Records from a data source
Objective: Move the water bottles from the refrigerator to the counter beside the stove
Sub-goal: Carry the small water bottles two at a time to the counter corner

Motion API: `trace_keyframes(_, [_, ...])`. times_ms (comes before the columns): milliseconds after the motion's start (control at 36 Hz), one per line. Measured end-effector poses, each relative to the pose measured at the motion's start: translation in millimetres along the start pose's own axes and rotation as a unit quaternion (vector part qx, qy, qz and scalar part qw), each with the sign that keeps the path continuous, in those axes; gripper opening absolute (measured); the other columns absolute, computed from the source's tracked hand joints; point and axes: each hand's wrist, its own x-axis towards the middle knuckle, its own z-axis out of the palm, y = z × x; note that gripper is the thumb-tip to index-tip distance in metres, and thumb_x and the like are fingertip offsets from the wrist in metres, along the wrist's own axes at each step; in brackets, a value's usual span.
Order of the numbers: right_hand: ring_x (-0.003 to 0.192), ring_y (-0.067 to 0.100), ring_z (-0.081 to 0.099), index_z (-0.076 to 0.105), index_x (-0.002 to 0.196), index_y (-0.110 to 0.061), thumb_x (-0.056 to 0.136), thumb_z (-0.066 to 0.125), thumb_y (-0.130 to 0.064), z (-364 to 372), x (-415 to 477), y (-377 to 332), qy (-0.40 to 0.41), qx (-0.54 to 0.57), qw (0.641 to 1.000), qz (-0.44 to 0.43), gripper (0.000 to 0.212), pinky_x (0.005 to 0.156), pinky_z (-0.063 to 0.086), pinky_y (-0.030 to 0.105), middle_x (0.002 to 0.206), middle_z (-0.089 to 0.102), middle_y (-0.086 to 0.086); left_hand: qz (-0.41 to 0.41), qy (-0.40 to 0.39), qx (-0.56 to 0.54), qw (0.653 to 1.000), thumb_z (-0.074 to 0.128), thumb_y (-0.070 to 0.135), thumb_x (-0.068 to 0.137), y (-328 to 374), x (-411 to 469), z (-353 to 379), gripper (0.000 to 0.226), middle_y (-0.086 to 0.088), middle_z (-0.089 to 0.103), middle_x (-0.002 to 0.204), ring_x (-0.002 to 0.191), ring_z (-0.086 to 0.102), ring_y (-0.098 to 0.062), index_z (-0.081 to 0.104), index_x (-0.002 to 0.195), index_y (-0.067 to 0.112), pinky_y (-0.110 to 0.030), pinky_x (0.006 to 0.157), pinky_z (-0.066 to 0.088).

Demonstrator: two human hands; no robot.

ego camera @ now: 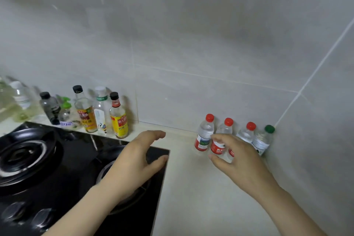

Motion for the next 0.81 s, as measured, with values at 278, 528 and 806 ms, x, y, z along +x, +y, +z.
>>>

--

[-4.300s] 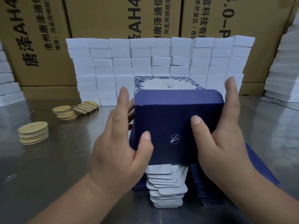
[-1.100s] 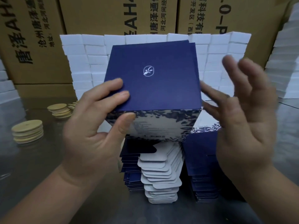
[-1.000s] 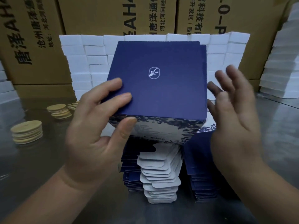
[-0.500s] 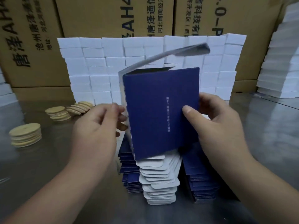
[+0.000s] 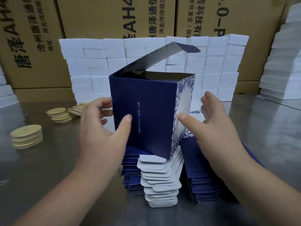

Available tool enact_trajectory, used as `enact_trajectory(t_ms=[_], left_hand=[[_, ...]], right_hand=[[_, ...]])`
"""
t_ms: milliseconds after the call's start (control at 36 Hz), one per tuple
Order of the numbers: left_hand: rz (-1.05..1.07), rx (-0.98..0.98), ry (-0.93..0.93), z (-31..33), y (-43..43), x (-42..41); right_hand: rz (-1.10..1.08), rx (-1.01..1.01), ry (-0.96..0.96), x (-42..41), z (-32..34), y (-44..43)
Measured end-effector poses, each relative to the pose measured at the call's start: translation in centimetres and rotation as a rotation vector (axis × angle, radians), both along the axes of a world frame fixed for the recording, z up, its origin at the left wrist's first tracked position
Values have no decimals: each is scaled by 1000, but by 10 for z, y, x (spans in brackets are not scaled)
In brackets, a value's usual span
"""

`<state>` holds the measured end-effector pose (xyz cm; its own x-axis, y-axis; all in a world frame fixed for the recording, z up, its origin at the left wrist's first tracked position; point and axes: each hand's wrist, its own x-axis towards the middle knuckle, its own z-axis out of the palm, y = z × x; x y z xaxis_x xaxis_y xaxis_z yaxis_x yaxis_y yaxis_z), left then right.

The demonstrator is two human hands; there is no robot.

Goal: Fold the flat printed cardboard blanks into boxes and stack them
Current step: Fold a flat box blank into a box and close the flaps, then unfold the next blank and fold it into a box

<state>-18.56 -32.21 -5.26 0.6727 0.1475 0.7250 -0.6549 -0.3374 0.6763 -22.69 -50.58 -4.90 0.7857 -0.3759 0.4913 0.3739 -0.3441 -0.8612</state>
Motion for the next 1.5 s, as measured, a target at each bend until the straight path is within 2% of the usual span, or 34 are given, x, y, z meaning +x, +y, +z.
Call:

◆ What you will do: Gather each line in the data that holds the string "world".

◆ Answer to this task:
Measured end-effector poses, each relative to the pose measured at the call's start: translation in centimetres and rotation as a rotation vector (axis × angle, radians), both along the axes of a world frame fixed for the recording, z up, its origin at the left wrist's first tracked position
`<state>` holds the measured end-effector pose (xyz cm; its own x-axis, y-axis; all in a world frame fixed for the recording, z up, its origin at the left wrist's first tracked position; point and axes: each hand's wrist, its own x-axis towards the middle knuckle, its own z-axis out of the palm, y = z × x; x y z xaxis_x xaxis_y xaxis_z yaxis_x yaxis_y yaxis_z), left then right.

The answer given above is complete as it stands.